フェルラ酸は工業的にリグノセルロース系原料(例:米糠ピッチ)から製造されるか、合成的にはバニリン誘導体とマロン酸のノエベナーゲル型縮合反応により合成されます。化学的および生物触媒的変換においては、水酸基シンナメート特有の反応を受け、非酸化的脱炭酸反応、O-脱メチル化、側鎖の還元、および酵素的抱合反応が起こります。水溶性塩(例:フェルラ酸ナトリウム)を形成する能力は、配合物の水性適合性向上に利用されています。

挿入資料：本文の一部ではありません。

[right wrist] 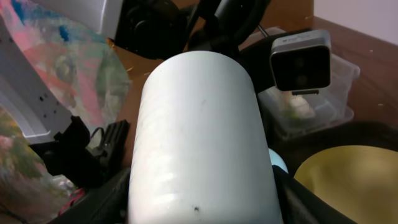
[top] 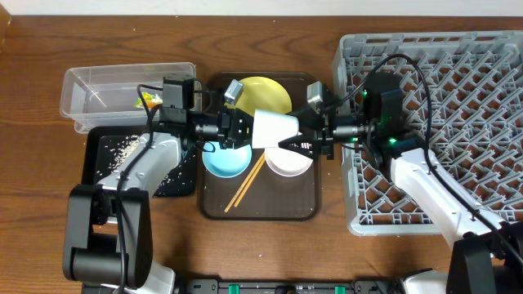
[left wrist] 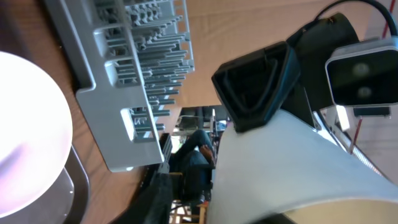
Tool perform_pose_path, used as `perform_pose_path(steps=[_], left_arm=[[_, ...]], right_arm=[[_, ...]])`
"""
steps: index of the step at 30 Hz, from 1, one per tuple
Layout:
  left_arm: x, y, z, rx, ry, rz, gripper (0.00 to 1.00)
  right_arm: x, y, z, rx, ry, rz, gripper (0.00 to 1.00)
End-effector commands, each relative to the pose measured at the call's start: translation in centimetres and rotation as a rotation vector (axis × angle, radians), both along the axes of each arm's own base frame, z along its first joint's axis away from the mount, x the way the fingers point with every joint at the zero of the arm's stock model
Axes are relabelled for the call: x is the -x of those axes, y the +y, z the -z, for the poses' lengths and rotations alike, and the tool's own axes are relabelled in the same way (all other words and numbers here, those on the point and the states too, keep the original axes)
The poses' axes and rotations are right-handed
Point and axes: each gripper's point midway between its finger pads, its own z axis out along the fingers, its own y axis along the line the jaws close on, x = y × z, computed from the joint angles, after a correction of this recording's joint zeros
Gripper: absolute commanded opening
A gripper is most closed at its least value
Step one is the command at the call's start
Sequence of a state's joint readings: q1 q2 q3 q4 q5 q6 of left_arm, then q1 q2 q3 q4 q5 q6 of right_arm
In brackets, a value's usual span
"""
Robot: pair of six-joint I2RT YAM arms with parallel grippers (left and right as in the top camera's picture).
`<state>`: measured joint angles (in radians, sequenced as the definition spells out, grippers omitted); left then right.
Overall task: Sort waste into correct bins and load items into the dishwasher rack
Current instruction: 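Hand white cup from left gripper to right gripper over tray, then carry white cup with right gripper and lower it into dish rack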
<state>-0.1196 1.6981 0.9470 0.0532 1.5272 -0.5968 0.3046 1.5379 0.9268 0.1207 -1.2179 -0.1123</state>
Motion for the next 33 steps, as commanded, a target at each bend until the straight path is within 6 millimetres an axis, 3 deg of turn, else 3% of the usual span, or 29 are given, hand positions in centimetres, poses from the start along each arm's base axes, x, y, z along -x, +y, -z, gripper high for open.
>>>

配合開発においては、抗酸化能および紫外線吸収色素としての機能が主な特性です。

安全性および取り扱い概要

急性毒性および労働者曝露

フェルラ酸は皮膚および眼の刺激性があり、曝露すると呼吸器の刺激を引き起こす可能性があります。総合的な分類情報によると、皮膚刺激(H315)、重度の眼刺激(H319)、特定標的臓器(呼吸器)刺激(H335)の危険有害性声明が含まれ、通知された分類では皮膚感作性(H317)も報告されています。動物毒性の抜粋では、高用量の腹腔内投与試験(マウスにて腹腔内投与経路でLD50値が>350 mg/kgと報告)において中枢神経系への影響が観察されています。労働環境下で懸念される曝露経路は、粉塵/エアロゾルの吸入および皮膚接触です。曝露時の緊急対応としては、標準的な応急処置を適用してください(汚染衣服の除去、眼および皮膚の流水洗浄、新鮮な空気への移動、医療機関の受診);誤飲時は専門家の指導なしに催吐処置は行わないでください。

詳細な危険性、輸送および規制情報については、製品固有の安全データシート(SDS)および地域の法令を参照してください。

保管および取扱い上の注意

フェルラ酸の取り扱いには適切な産業衛生管理を行ってください:局所排気換気を使用し粉塵およびエアロゾルの制御を行い、耐薬品性手袋および飛沫防護ゴーグルまたはフェイスシールドを使用して皮膚および眼への接触を最小限にしてください。粉塵やエアロゾルの空中濃度が労働者曝露許容濃度を超える可能性がある場合、または換気の不十分な場所では呼吸用保護具を使用してください。密閉容器に入れ、強力な酸化剤や直射日光から保護し、冷涼で乾燥した換気の良い場所に保管してください。標準的な実験室/工業的手法に従い、不適合物質と区分してください。廃棄物は適用される環境および規制要件に従い処理してください。詳細な危険性、輸送および規制情報については、製品固有の安全データシート(SDS)および地域の法令を参照してください。